Dataset extract below:

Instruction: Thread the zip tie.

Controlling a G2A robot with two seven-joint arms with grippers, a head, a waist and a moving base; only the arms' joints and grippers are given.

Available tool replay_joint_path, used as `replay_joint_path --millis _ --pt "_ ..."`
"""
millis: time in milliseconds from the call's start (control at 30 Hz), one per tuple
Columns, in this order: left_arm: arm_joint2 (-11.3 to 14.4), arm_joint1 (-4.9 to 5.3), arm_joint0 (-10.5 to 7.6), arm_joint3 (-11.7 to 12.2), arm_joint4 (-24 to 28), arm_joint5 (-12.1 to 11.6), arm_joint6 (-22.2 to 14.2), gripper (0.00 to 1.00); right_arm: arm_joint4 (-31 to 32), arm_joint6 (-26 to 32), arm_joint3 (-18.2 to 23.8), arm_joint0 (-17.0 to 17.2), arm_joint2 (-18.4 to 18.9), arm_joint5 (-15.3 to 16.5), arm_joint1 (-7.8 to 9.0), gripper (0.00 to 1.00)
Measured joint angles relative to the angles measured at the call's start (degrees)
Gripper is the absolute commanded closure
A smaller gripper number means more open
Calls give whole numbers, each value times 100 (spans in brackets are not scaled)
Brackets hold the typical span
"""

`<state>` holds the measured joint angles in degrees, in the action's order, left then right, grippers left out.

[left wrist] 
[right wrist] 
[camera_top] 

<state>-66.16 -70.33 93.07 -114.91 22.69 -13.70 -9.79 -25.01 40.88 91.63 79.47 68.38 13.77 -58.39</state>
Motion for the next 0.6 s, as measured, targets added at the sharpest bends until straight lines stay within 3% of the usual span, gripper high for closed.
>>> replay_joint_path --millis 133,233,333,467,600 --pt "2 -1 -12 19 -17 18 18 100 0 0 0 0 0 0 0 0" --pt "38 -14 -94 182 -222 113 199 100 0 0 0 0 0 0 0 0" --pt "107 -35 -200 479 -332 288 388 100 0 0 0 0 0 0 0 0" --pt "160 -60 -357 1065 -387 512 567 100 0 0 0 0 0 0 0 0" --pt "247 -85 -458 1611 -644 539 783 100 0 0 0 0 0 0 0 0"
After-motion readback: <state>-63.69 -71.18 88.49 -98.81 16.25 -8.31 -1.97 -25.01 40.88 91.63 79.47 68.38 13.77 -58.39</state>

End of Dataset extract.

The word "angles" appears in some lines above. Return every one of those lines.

** Written answer **
Measured joint angles relative to the angles measured at the call's start (degrees)
`<state>` holds the measured joint angles in degrees, in the action's order, left then right, grippers left out.

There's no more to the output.